L'observation selon laquelle TCF1 module la voie PPARβ/δ dans les cellules T a soulevé la possibilité qu'elle puisse également être essentielle à la formation et au maintien des cellules T dont les progéniteurs sont épuisés. Les chercheurs ont montré que c'était effectivement le cas. La suppression du gène PPARβ/δ des cellules T a conduit à la perte de cellules T dont les progéniteurs sont épuisés dans un modèle murin de mélanome. Ils ont également démontré que la voie PPARβ/δ limite la tendance des cellules T dont les progéniteurs sont épuisés à s'acheminer vers l'épuisement terminal.

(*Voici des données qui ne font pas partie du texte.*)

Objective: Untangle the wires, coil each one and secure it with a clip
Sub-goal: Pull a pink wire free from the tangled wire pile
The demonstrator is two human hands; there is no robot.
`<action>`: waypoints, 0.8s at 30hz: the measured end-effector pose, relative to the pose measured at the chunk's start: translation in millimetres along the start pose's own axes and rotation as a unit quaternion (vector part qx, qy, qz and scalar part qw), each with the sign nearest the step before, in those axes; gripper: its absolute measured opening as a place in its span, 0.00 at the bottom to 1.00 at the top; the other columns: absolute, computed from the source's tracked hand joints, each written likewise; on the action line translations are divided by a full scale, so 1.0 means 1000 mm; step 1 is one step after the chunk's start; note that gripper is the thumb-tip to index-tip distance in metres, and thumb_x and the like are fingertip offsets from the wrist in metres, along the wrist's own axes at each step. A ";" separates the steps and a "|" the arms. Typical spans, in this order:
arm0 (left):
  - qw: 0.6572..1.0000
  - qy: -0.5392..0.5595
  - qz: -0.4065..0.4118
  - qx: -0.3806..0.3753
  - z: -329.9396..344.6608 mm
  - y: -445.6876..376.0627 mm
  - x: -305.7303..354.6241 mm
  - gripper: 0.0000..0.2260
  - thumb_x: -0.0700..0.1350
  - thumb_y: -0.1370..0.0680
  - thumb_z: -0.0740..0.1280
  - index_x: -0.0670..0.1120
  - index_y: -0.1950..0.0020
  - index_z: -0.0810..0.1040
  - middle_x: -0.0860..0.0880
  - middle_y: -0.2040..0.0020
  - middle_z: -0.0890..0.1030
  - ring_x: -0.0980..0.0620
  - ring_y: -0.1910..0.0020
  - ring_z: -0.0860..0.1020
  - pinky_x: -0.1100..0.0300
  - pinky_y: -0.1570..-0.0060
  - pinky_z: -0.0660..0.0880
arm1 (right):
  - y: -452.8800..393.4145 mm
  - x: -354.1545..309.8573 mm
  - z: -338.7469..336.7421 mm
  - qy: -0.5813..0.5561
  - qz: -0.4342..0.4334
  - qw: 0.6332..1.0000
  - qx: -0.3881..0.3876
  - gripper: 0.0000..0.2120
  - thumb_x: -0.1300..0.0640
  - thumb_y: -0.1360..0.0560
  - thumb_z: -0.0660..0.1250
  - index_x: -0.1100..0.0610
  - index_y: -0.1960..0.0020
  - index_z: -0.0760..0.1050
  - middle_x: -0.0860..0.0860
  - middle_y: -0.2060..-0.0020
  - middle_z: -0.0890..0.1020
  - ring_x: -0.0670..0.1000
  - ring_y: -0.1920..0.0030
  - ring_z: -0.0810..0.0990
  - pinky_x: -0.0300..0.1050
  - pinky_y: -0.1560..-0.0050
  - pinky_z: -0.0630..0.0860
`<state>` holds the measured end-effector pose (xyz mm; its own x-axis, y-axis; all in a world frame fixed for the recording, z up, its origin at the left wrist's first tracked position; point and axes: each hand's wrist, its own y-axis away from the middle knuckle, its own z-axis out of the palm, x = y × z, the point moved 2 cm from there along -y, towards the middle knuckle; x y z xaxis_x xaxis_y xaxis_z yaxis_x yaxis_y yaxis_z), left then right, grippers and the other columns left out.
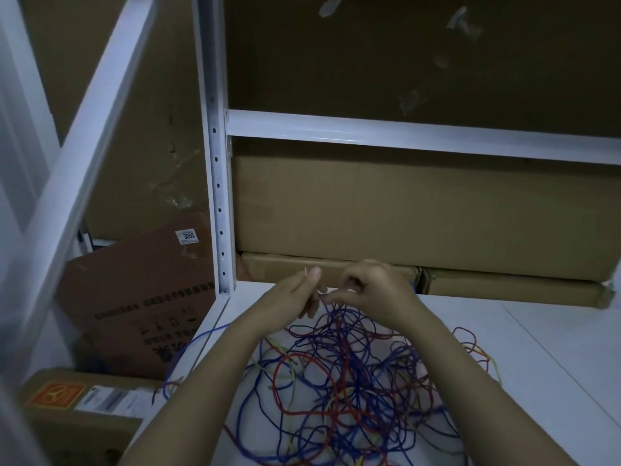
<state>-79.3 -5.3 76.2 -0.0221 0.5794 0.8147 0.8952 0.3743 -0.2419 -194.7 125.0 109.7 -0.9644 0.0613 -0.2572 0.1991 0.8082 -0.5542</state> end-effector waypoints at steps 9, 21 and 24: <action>0.982 0.190 0.002 0.016 -0.018 0.009 0.012 0.16 0.52 0.22 0.62 0.45 0.67 0.68 0.51 0.76 0.62 0.56 0.77 0.58 0.61 0.70 0.56 | 0.010 0.048 -0.004 -0.033 0.171 0.984 0.023 0.11 0.44 0.25 0.66 0.47 0.52 0.83 0.45 0.66 0.78 0.49 0.58 0.71 0.46 0.59 0.69; 0.959 0.266 0.068 0.069 -0.036 -0.009 0.053 0.16 0.52 0.29 0.66 0.47 0.69 0.64 0.53 0.78 0.63 0.57 0.78 0.59 0.67 0.73 0.59 | -0.071 0.009 -0.083 -0.030 0.099 0.950 0.296 0.11 0.60 0.20 0.62 0.61 0.43 0.80 0.57 0.46 0.81 0.53 0.46 0.77 0.29 0.50 0.63; 0.952 0.298 0.075 0.022 -0.034 -0.009 0.054 0.16 0.50 0.26 0.67 0.45 0.67 0.64 0.53 0.79 0.62 0.58 0.79 0.58 0.69 0.77 0.58 | -0.086 0.009 -0.091 0.012 0.068 0.959 0.274 0.12 0.59 0.20 0.61 0.61 0.42 0.79 0.56 0.40 0.79 0.54 0.39 0.75 0.33 0.42 0.64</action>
<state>-73.6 -2.3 140.6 0.3715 0.1207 0.9205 0.8486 0.3580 -0.3895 -236.7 109.7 226.9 -0.9258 0.1624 -0.3415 0.3778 0.3624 -0.8520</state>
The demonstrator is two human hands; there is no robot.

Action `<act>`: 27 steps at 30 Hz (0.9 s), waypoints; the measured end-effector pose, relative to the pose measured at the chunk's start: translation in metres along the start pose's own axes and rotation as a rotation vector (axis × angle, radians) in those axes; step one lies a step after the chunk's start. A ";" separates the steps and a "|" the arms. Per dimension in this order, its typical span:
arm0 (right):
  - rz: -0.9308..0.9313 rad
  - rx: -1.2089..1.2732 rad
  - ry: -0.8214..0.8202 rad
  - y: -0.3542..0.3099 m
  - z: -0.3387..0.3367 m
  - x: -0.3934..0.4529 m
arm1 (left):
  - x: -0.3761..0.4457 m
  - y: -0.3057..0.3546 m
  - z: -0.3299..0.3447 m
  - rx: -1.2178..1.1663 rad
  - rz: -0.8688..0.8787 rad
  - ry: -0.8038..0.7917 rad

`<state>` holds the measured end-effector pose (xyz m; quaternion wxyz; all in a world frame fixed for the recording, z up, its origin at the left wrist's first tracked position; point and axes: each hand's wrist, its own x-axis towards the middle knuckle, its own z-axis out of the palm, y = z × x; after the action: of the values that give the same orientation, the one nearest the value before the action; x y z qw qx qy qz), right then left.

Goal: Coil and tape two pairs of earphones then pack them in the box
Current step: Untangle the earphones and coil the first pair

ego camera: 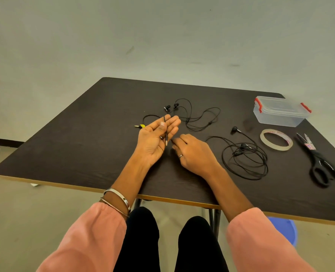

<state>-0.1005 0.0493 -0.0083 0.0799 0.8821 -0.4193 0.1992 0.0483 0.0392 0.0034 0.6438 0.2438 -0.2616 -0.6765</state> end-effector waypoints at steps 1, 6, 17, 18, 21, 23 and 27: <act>-0.012 0.004 0.003 -0.001 0.000 0.000 | 0.000 -0.001 0.000 0.007 0.008 -0.005; -0.079 0.023 0.043 -0.005 -0.006 -0.002 | -0.001 -0.004 -0.001 0.130 0.045 0.004; 0.240 0.588 0.319 0.016 -0.020 -0.017 | -0.012 -0.008 0.003 0.280 0.015 -0.185; 0.234 0.603 0.308 0.016 -0.020 -0.018 | -0.013 -0.008 0.002 0.272 0.015 -0.204; 0.224 0.512 0.254 0.019 -0.014 -0.018 | -0.014 -0.006 0.000 0.262 0.000 -0.243; 0.250 0.429 0.237 0.022 -0.012 -0.016 | -0.013 -0.005 -0.001 0.295 -0.004 -0.229; 0.274 0.384 0.217 0.025 -0.012 -0.015 | -0.010 -0.003 -0.001 0.269 0.021 -0.152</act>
<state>-0.1317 0.0470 -0.0044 -0.0720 0.7896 -0.4783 0.3776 0.0473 0.0493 0.0004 0.5907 0.2731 -0.4005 -0.6450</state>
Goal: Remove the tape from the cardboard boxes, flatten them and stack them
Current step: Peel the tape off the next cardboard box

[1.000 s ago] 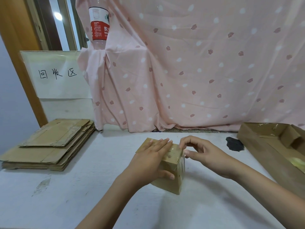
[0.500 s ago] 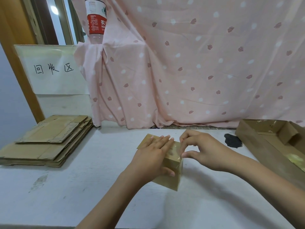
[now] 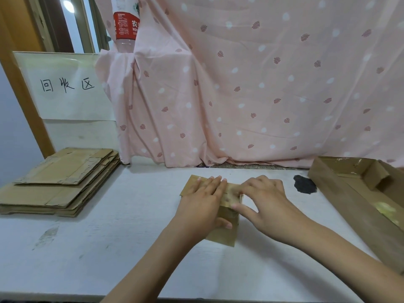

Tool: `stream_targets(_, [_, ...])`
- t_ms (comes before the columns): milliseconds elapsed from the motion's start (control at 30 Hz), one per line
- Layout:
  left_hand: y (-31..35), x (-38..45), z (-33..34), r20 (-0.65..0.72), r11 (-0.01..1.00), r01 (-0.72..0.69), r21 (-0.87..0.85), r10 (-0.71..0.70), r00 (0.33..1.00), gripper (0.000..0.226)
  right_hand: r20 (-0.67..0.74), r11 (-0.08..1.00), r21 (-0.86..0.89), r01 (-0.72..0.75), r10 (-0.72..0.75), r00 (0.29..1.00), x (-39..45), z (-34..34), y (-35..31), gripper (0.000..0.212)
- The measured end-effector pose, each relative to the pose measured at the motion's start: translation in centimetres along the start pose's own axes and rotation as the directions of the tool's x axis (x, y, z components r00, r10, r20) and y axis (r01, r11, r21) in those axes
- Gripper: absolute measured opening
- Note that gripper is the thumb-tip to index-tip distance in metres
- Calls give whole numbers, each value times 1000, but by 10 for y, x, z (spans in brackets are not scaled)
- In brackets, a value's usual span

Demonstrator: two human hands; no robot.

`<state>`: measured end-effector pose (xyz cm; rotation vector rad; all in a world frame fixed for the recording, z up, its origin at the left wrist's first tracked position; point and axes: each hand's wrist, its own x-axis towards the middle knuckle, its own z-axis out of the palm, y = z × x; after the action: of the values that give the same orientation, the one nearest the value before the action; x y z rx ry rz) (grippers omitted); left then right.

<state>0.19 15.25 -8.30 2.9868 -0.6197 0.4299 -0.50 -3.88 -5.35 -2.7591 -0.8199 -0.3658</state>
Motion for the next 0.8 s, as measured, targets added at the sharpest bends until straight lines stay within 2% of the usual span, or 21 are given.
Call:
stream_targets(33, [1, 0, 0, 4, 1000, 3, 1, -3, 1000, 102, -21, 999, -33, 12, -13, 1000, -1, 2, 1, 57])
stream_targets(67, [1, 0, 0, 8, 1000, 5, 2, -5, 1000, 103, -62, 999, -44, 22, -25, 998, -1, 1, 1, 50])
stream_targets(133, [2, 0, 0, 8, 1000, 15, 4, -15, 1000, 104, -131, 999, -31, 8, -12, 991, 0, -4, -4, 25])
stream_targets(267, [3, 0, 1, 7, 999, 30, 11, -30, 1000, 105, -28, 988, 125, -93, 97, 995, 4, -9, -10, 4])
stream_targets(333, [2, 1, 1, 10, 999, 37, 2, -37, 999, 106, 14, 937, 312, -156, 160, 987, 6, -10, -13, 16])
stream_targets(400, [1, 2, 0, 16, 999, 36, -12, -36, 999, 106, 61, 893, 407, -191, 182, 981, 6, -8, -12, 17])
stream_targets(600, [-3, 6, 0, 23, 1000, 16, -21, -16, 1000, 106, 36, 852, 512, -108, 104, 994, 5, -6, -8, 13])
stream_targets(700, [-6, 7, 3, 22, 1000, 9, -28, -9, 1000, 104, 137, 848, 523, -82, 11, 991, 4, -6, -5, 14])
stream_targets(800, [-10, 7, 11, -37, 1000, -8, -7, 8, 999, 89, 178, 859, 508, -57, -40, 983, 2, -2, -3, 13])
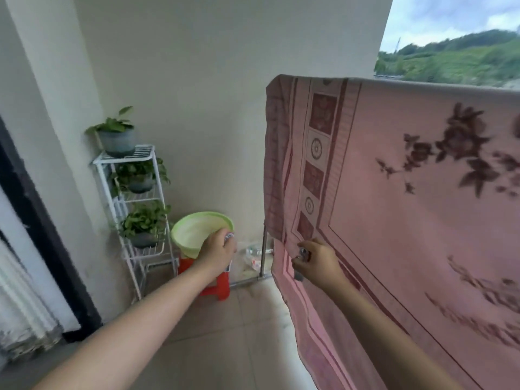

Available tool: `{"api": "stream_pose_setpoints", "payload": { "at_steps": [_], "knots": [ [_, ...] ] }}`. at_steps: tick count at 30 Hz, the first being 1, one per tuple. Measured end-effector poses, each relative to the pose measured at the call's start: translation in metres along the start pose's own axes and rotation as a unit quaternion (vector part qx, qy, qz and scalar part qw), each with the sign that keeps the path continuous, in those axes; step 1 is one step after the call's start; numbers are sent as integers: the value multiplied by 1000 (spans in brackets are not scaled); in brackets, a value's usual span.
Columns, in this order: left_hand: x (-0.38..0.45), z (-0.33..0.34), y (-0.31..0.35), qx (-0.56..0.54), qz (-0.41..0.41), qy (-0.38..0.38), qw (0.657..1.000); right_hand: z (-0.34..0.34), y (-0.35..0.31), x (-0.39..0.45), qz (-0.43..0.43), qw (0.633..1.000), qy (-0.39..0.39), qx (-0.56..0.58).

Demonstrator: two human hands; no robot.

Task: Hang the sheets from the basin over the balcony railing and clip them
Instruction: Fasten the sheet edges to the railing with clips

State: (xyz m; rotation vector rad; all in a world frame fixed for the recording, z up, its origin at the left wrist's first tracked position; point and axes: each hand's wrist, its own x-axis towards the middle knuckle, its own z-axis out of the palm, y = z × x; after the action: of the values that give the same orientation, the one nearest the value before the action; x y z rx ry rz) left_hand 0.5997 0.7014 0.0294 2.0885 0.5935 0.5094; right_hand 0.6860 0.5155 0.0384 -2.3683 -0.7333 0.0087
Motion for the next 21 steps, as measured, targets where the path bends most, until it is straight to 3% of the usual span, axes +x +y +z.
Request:
{"api": "stream_pose_setpoints", "payload": {
  "at_steps": [8, 15, 21],
  "knots": [
    [259, 25, 6, -138, -4, 8, 990, 42, 22, 248, -6, 999, 48, 0],
    [474, 24, 12, 7, 59, -4, 998, 49, 14, 449, -11, 993, 112, 25],
    [651, 31, -2, 44, 101, -76, 991, 82, 9, 591, -23, 985, 141, -92]
  ]
}}
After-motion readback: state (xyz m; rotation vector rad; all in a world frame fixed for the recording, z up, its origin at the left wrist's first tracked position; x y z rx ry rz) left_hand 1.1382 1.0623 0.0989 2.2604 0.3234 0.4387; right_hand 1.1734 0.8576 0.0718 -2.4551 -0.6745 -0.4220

Pour évaluer le potentiel thérapeutique de leurs résultats, Ho, Bevilacqua et leurs collègues ont exposé des cellules T à une molécule qui stimule l’activité PPARβ/δ et ont utilisé les cellules traitées contre un modèle murin de mélanome. Ces cellules ont retardé la croissance des tumeurs du mélanome chez les souris plus efficacement que leurs homologues non traitées et présentaient les caractéristiques biochimiques des cellules T épuisées en progéniteurs prêtes à générer des descendants tueurs de cancer.
« Sur la base de ces résultats », a déclaré Bevilacqua, « nous suggérons que le ciblage de la signalisation PPARβ/δ pourrait être une approche prometteuse pour améliorer l'immunité antitumorale médiée par les cellules T.
La manière exacte dont cela pourrait être réalisé chez l'homme est un sujet d'étude plus approfondie qui sera sans doute poursuivi par le laboratoire Ho.
Cette étude a été soutenue par Ludwig Cancer Research, le Fonds national suisse de la recherche scientifique, le Conseil européen de la recherche, la Fondation suisse contre le cancer, l'Institut de recherche sur le cancer, la Helmut Horten Stiftung, la Melanoma Research Alliance, le ministère de la Science et de la Technologie de Taiwan, le NYU Abu Dhabi Research Institute Award et l'Academia Sinica.
Ping-Chih Ho est membre de la branche lausannoise de l'Institut Ludwig pour la recherche sur le cancer et professeur ordinaire à l'Université de Lausanne.